# About this task:
Count every line below that contains "camera", then state the total with no other output.

# Data supplied:
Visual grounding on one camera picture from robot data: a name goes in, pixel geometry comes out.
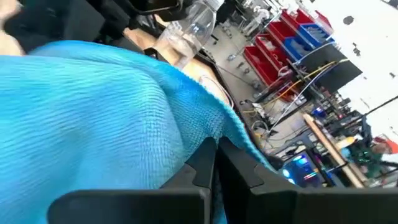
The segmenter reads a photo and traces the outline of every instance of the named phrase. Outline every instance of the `blue cloth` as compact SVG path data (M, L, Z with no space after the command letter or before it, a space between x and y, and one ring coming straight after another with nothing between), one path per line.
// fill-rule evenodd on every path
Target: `blue cloth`
M208 136L265 166L234 111L172 66L77 41L0 56L0 223L79 189L157 189Z

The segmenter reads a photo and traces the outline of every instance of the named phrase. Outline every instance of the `clear plastic bottle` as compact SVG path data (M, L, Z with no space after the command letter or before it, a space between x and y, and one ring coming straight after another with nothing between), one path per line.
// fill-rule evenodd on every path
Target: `clear plastic bottle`
M171 22L159 37L155 48L170 64L183 69L210 38L216 12L224 0L199 0L187 8L188 16Z

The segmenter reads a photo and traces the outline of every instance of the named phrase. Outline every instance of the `black cable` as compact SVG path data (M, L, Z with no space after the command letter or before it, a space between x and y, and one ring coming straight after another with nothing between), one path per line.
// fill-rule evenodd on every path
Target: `black cable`
M377 107L371 109L370 111L368 111L367 113L363 114L362 116L359 116L357 119L354 119L354 120L352 120L351 122L345 124L344 126L338 128L338 129L337 129L336 131L334 131L334 132L335 132L335 133L340 132L342 129L345 129L346 127L350 126L351 124L354 124L354 123L358 122L359 120L361 120L361 119L364 118L365 116L367 116L367 115L369 115L369 114L375 112L376 110L382 108L383 106L386 106L387 104L393 102L393 101L396 100L396 99L398 99L398 95L395 96L395 97L393 97L393 98L391 98L390 100L387 100L386 102L382 103L381 105L379 105L379 106L377 106Z
M271 146L271 149L274 149L275 147L271 144L271 142L269 142L268 139L266 139L266 143L268 143Z
M251 85L250 83L246 82L246 81L243 80L241 77L238 77L237 75L231 73L230 71L228 71L227 69L225 69L225 68L223 68L223 67L221 67L221 66L219 66L219 65L216 65L216 66L217 66L218 68L220 68L220 69L226 71L228 74L232 75L233 77L235 77L235 78L241 80L242 82L244 82L245 84L249 85L250 87L252 87L252 85Z
M272 105L271 109L269 109L265 114L270 113L270 112L272 111L272 109L274 109L275 105L276 105L276 101L275 101L274 104Z
M304 126L302 126L301 128L298 128L298 130L300 130L300 129L302 129L302 128L305 128L305 127L307 127L307 125L304 125ZM302 130L300 130L300 132L299 132L298 134L296 134L296 132L294 131L294 132L292 132L292 133L290 133L290 134L284 136L283 138L280 138L280 139L271 139L271 138L270 138L269 140L271 140L271 141L281 141L281 140L286 139L287 137L292 136L292 135L294 135L294 134L296 134L296 136L299 136L299 135L301 135L304 131L305 131L305 129L302 129Z

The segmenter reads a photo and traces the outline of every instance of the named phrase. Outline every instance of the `blue light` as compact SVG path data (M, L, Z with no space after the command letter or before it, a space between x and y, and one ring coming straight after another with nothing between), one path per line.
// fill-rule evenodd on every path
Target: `blue light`
M300 159L299 161L298 161L298 163L300 164L300 165L304 165L304 164L306 164L308 161L307 161L307 159L306 158L302 158L302 159Z
M285 177L290 177L290 173L287 170L283 169L282 173L284 174Z
M297 156L296 158L293 159L293 161L297 161L299 159L301 159L303 156Z

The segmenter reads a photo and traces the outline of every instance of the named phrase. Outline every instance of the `red plastic tray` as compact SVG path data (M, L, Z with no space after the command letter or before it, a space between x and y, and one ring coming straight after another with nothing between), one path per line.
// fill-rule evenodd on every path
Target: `red plastic tray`
M322 13L320 13L318 10L315 10L315 12L318 14L318 19L317 22L321 23L322 27L328 32L329 34L334 33L333 27L331 26L329 19L324 16Z
M300 25L302 24L314 23L314 21L309 18L303 11L301 11L301 9L297 10L296 17L290 16L284 9L282 11L282 18L283 20L291 24L296 30L299 29Z
M265 43L264 39L267 41L271 41L275 49L269 50ZM283 50L283 48L277 44L277 42L272 38L270 34L260 34L256 37L255 45L261 50L264 56L267 57L271 64L275 67L276 70L279 71L283 66L288 65L287 56Z
M296 33L284 22L271 22L268 25L268 31L272 32L274 37L280 41L280 44L283 44L286 38L294 37L296 35Z
M277 79L278 79L278 70L272 66L270 61L264 56L264 54L258 49L257 47L245 47L243 56L246 58L246 60L249 62L249 64L252 66L254 71L257 73L259 78L266 84L266 85L271 85L273 84ZM284 81L279 80L278 83L275 83L274 85L283 85ZM283 93L287 88L284 88L281 90L280 93ZM289 91L287 94L281 97L281 100L285 102L291 102L292 101L292 95L294 92Z

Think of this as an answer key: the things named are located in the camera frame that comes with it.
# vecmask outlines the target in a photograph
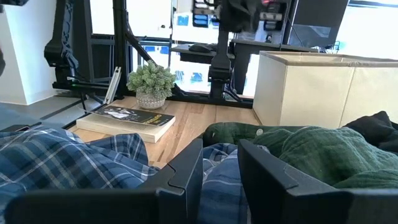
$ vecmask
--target potted plant
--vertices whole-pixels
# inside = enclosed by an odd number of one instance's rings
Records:
[[[166,97],[172,95],[175,75],[169,68],[148,61],[148,65],[139,66],[136,72],[129,74],[127,88],[137,93],[138,105],[153,110],[163,106]]]

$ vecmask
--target beige storage box
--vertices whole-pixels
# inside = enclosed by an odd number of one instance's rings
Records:
[[[398,121],[398,61],[260,52],[253,109],[266,126],[338,128],[382,110]]]

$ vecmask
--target desk
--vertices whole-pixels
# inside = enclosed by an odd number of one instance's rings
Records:
[[[141,110],[135,97],[126,96],[125,99],[117,100],[112,105]],[[241,122],[259,125],[252,109],[166,101],[163,107],[154,111],[175,116],[173,126],[157,143],[145,142],[149,164],[158,167],[166,165],[213,123]],[[69,131],[77,134],[84,142],[109,137],[106,134],[78,129],[76,126]]]
[[[270,44],[253,40],[233,39],[235,43],[235,67],[234,67],[234,83],[237,94],[243,94],[244,82],[251,54],[259,54],[261,50],[279,51],[279,44]],[[282,45],[281,51],[285,52],[318,52],[317,49],[306,47],[296,47],[291,45]]]
[[[216,56],[216,52],[210,53],[201,53],[201,52],[192,52],[189,50],[189,46],[191,44],[183,44],[177,47],[171,48],[172,52],[180,53],[180,60],[183,62],[194,62],[194,63],[205,63],[211,64],[211,60],[214,56]],[[231,60],[231,66],[233,67],[233,63],[235,61],[235,55],[227,54],[228,58]]]

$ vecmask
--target book cover
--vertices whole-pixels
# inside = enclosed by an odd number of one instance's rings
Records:
[[[92,111],[91,113],[105,116],[107,118],[113,118],[119,121],[147,124],[152,126],[163,126],[174,118],[172,115],[134,110],[119,106],[107,106],[105,108]]]

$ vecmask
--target black desk
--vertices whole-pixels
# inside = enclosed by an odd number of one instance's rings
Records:
[[[172,52],[180,53],[180,60],[183,62],[194,62],[194,63],[205,63],[211,64],[211,60],[214,56],[216,56],[216,52],[210,53],[200,53],[200,52],[192,52],[189,50],[190,44],[183,44],[177,47],[171,48]],[[231,60],[231,66],[233,67],[235,61],[235,55],[228,54],[228,58]]]
[[[307,47],[296,47],[291,45],[282,45],[280,49],[279,44],[263,43],[252,40],[233,39],[235,43],[235,67],[234,67],[234,83],[236,93],[242,95],[244,89],[244,82],[246,80],[246,73],[251,54],[259,54],[261,50],[266,51],[283,51],[283,52],[318,52],[317,49]]]

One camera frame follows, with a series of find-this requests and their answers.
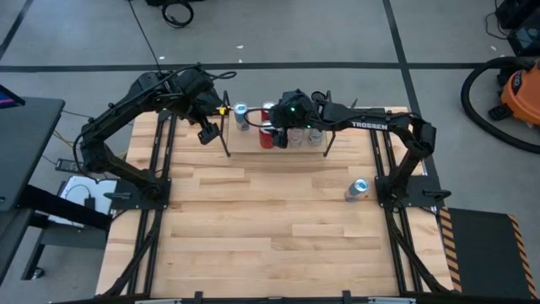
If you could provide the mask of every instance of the vacuum hose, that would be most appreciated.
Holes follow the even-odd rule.
[[[505,133],[498,128],[494,127],[491,123],[483,119],[478,113],[473,109],[470,100],[471,86],[473,85],[474,80],[480,74],[485,72],[489,68],[530,68],[531,61],[526,57],[500,57],[491,59],[482,66],[476,68],[472,73],[465,79],[465,82],[462,86],[462,106],[463,110],[471,120],[481,127],[485,132],[490,133],[495,136],[497,139],[513,146],[518,149],[525,150],[527,152],[540,154],[540,145],[530,144],[513,136],[510,136],[508,133]]]

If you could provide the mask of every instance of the wooden table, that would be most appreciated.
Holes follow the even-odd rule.
[[[135,122],[127,161],[137,167],[149,166],[156,118],[147,113]],[[353,296],[397,295],[386,222],[374,187],[361,202],[343,200],[355,178],[374,185],[367,131],[338,133],[326,159],[313,153],[273,155],[271,150],[228,158],[218,139],[200,145],[198,131],[186,122],[176,130],[173,188],[159,237],[152,297],[193,297],[197,290],[205,297],[340,296],[342,290]],[[405,149],[397,137],[392,141],[399,161]],[[385,155],[383,160],[388,172]],[[451,288],[435,217],[421,209],[407,211],[416,252],[437,280]],[[126,212],[111,227],[98,294],[111,287],[131,259],[139,212]],[[402,260],[411,290],[403,253]],[[143,274],[146,261],[142,265]]]

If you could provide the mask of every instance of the soda can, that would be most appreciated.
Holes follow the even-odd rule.
[[[261,147],[264,149],[273,148],[273,138],[272,130],[274,127],[269,121],[262,122],[262,128],[259,128],[259,141],[261,142]]]
[[[318,147],[322,143],[322,132],[315,128],[311,128],[310,136],[307,139],[308,145],[311,147]]]
[[[241,131],[247,131],[250,129],[250,125],[244,119],[244,114],[247,112],[247,104],[236,103],[233,107],[235,112],[236,127]]]
[[[345,200],[348,202],[358,202],[360,198],[365,196],[369,188],[368,182],[365,179],[359,178],[345,191]]]
[[[271,101],[267,101],[262,104],[261,122],[270,120],[270,111],[268,109],[270,109],[273,106],[276,106],[276,104]]]
[[[298,148],[302,145],[302,140],[304,140],[304,129],[290,128],[287,136],[289,137],[289,147]]]

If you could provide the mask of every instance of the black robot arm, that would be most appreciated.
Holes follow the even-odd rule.
[[[218,126],[207,116],[217,114],[223,101],[213,89],[213,80],[200,66],[188,68],[182,74],[144,73],[131,86],[128,94],[109,110],[89,120],[78,139],[87,171],[110,172],[133,183],[147,198],[156,198],[161,186],[154,172],[139,170],[116,157],[105,141],[143,112],[169,110],[189,123],[199,123],[201,144],[219,135]]]
[[[327,100],[312,100],[299,90],[283,93],[282,99],[270,111],[274,143],[287,146],[287,129],[316,128],[321,131],[341,131],[359,128],[395,133],[408,149],[402,162],[391,170],[386,193],[398,200],[408,195],[408,181],[420,161],[435,150],[436,129],[412,113],[385,112],[381,108],[355,109]]]

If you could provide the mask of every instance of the yellow black hazard stripe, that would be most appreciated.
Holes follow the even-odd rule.
[[[527,255],[525,254],[525,245],[523,245],[523,239],[521,238],[520,227],[517,224],[516,217],[512,215],[508,215],[508,217],[510,217],[510,219],[512,220],[512,226],[514,227],[514,235],[516,236],[517,246],[520,250],[521,265],[523,265],[523,270],[525,270],[525,279],[528,284],[529,291],[531,292],[531,298],[537,299],[538,294],[534,288],[534,281],[532,280],[532,272],[531,272],[531,269],[529,268],[529,260],[527,259]]]
[[[446,263],[450,271],[450,277],[454,290],[462,292],[462,282],[459,276],[459,266],[457,265],[456,243],[454,242],[454,232],[452,231],[452,222],[450,212],[447,207],[439,212],[440,229],[442,231],[442,240],[445,246]]]

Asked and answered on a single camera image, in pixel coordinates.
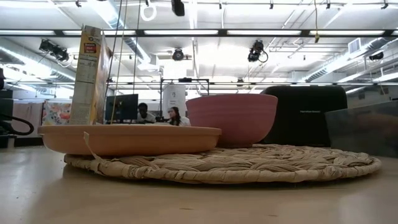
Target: pink bowl
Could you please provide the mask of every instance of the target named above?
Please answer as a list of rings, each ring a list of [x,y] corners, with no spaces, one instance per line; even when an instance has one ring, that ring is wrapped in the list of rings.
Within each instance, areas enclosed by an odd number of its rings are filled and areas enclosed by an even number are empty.
[[[219,147],[251,147],[274,124],[278,99],[270,95],[205,96],[187,101],[192,126],[220,128]]]

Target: shallow clay dish
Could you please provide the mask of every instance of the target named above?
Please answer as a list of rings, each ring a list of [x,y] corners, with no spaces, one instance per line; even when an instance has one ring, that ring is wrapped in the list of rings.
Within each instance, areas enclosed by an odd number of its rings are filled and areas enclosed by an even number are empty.
[[[91,155],[83,139],[84,132],[90,135],[90,148],[99,156],[202,152],[213,149],[221,135],[221,130],[216,128],[138,124],[39,127],[47,148],[67,154]]]
[[[274,124],[278,99],[271,95],[230,94],[187,101],[192,126],[220,128],[219,147],[251,147]]]

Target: clear plastic bin
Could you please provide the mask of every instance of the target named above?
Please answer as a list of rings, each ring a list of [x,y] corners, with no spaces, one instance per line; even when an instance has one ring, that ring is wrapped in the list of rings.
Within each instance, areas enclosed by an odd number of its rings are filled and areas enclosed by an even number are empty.
[[[325,113],[332,148],[398,157],[398,101]]]

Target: ventilation pipe
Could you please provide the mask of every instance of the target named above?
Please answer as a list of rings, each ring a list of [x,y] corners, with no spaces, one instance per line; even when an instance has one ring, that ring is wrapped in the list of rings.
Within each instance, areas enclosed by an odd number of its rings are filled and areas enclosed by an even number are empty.
[[[55,62],[47,58],[43,58],[43,56],[38,55],[30,50],[27,50],[10,40],[5,38],[0,38],[0,49],[3,53],[9,54],[11,57],[18,58],[20,61],[25,64],[29,64],[27,61],[33,62],[38,67],[44,68],[53,74],[57,74],[60,77],[68,78],[69,80],[75,80],[76,74],[75,72],[63,68]]]
[[[395,38],[383,38],[383,37],[374,39],[370,41],[368,44],[361,47],[360,50],[357,52],[353,53],[346,52],[345,54],[342,54],[340,57],[335,58],[332,62],[329,62],[328,64],[322,66],[322,68],[317,68],[309,71],[309,73],[304,78],[302,78],[300,82],[304,81],[312,82],[321,76],[327,75],[339,68],[343,68],[344,66],[349,65],[350,63],[353,62],[353,59],[355,58],[367,57],[368,55],[373,54],[375,51],[379,50],[383,46],[392,43],[395,40],[396,40]]]
[[[110,26],[112,29],[128,29],[124,26],[122,17],[119,19],[119,12],[116,9],[114,1],[97,1],[88,0],[93,9],[99,16]],[[150,57],[145,53],[144,49],[137,43],[137,40],[132,37],[123,37],[123,41],[131,48],[131,50],[137,55],[140,63],[150,63]]]

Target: round woven rug
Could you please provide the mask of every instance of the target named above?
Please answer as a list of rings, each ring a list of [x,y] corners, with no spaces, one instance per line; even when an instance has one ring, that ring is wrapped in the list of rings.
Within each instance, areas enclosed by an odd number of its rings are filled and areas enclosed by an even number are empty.
[[[190,184],[326,181],[370,174],[379,159],[338,149],[254,145],[198,154],[100,158],[66,155],[73,167],[123,179],[162,179]]]

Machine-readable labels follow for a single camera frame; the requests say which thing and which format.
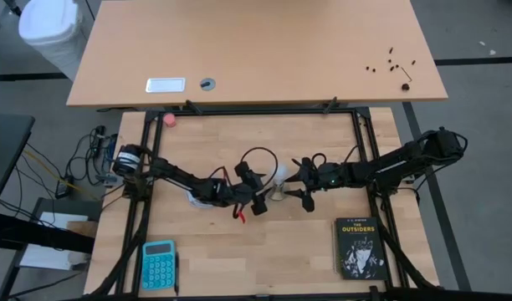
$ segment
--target book cover
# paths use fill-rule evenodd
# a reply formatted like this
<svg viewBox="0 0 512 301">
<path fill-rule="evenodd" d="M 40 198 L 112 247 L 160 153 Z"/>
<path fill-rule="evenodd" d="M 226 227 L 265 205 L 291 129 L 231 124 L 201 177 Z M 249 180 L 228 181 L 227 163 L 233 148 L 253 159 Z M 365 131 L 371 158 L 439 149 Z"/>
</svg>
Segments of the book cover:
<svg viewBox="0 0 512 301">
<path fill-rule="evenodd" d="M 338 218 L 335 229 L 344 279 L 387 280 L 387 263 L 374 217 Z"/>
</svg>

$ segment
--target blue calculator
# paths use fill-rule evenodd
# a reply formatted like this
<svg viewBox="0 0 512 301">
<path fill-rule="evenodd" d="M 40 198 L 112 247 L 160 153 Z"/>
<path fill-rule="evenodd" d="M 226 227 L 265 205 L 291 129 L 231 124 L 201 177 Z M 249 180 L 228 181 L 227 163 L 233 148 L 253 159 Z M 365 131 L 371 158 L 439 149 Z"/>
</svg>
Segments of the blue calculator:
<svg viewBox="0 0 512 301">
<path fill-rule="evenodd" d="M 142 288 L 171 288 L 176 281 L 174 241 L 147 242 L 142 246 Z"/>
</svg>

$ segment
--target desk
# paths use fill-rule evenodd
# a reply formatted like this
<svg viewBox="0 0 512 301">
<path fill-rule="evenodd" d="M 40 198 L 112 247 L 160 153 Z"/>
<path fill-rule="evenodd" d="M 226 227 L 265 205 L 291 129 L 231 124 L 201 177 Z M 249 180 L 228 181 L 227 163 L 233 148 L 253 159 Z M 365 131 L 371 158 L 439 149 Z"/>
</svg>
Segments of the desk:
<svg viewBox="0 0 512 301">
<path fill-rule="evenodd" d="M 390 71 L 395 64 L 412 78 L 407 92 L 405 72 Z M 148 94 L 149 78 L 185 78 L 186 87 Z M 201 89 L 205 78 L 215 79 L 215 89 Z M 104 1 L 67 105 L 299 104 L 334 97 L 448 97 L 409 0 Z"/>
<path fill-rule="evenodd" d="M 117 150 L 120 145 L 140 143 L 144 118 L 145 113 L 123 114 Z M 371 119 L 382 154 L 401 145 L 390 109 L 371 109 Z M 192 116 L 177 117 L 176 127 L 162 131 L 159 156 L 196 176 L 206 177 L 222 165 L 234 175 L 241 155 L 258 145 L 273 150 L 293 173 L 291 158 L 323 152 L 329 161 L 343 161 L 355 143 L 351 116 L 344 114 Z M 359 160 L 358 152 L 350 160 Z M 264 152 L 250 154 L 247 161 L 256 172 L 269 174 L 273 169 Z M 119 195 L 119 191 L 108 195 L 105 204 Z M 313 196 L 312 213 L 289 197 L 267 202 L 269 211 L 258 217 L 247 210 L 248 222 L 243 225 L 232 219 L 231 207 L 197 209 L 183 190 L 157 181 L 147 241 L 176 241 L 181 296 L 352 293 L 366 292 L 370 285 L 383 290 L 382 281 L 344 281 L 333 269 L 331 223 L 337 217 L 368 217 L 366 190 L 336 189 Z M 128 206 L 128 200 L 120 199 L 100 217 L 86 293 L 100 285 L 119 257 Z M 392 197 L 392 207 L 403 251 L 427 280 L 437 283 L 413 193 L 400 191 Z M 391 255 L 389 260 L 393 268 Z M 128 265 L 126 290 L 133 264 Z M 172 289 L 140 292 L 148 297 L 173 294 Z"/>
</svg>

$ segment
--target wooden table
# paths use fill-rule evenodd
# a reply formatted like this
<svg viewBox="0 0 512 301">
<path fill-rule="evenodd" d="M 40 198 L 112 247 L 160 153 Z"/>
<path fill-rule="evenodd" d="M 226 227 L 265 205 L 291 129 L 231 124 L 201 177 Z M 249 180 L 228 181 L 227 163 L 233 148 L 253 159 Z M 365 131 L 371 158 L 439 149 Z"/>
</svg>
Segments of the wooden table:
<svg viewBox="0 0 512 301">
<path fill-rule="evenodd" d="M 120 145 L 140 143 L 144 117 L 145 113 L 123 115 L 117 150 Z M 371 109 L 371 117 L 380 152 L 399 147 L 391 110 Z M 151 128 L 150 142 L 155 126 Z M 176 127 L 162 131 L 159 156 L 196 176 L 206 177 L 223 165 L 235 175 L 233 167 L 241 155 L 258 145 L 274 151 L 294 173 L 291 158 L 323 152 L 329 161 L 343 161 L 355 144 L 351 116 L 345 114 L 188 116 L 177 117 Z M 355 152 L 350 161 L 358 160 Z M 247 161 L 256 172 L 269 174 L 274 168 L 265 152 L 251 153 Z M 116 191 L 107 196 L 105 204 L 119 195 Z M 370 216 L 366 189 L 336 189 L 313 196 L 312 213 L 304 211 L 300 200 L 288 197 L 267 201 L 269 211 L 258 217 L 247 210 L 248 221 L 243 225 L 232 219 L 231 207 L 197 209 L 182 189 L 157 181 L 147 241 L 176 241 L 181 296 L 349 293 L 366 292 L 370 285 L 383 290 L 382 281 L 344 281 L 333 268 L 331 224 L 337 217 Z M 437 283 L 413 193 L 400 191 L 392 196 L 392 205 L 403 251 L 427 280 Z M 120 255 L 128 206 L 128 200 L 120 199 L 102 213 L 86 293 L 100 285 Z M 389 260 L 398 283 L 393 256 Z M 128 266 L 126 283 L 131 283 L 134 263 Z M 141 290 L 140 296 L 173 294 L 172 289 Z"/>
<path fill-rule="evenodd" d="M 148 94 L 149 78 L 185 78 L 185 90 Z M 216 81 L 215 89 L 201 89 L 205 78 Z M 67 105 L 298 104 L 334 97 L 448 97 L 409 0 L 103 1 Z"/>
</svg>

# Solution for this task:
5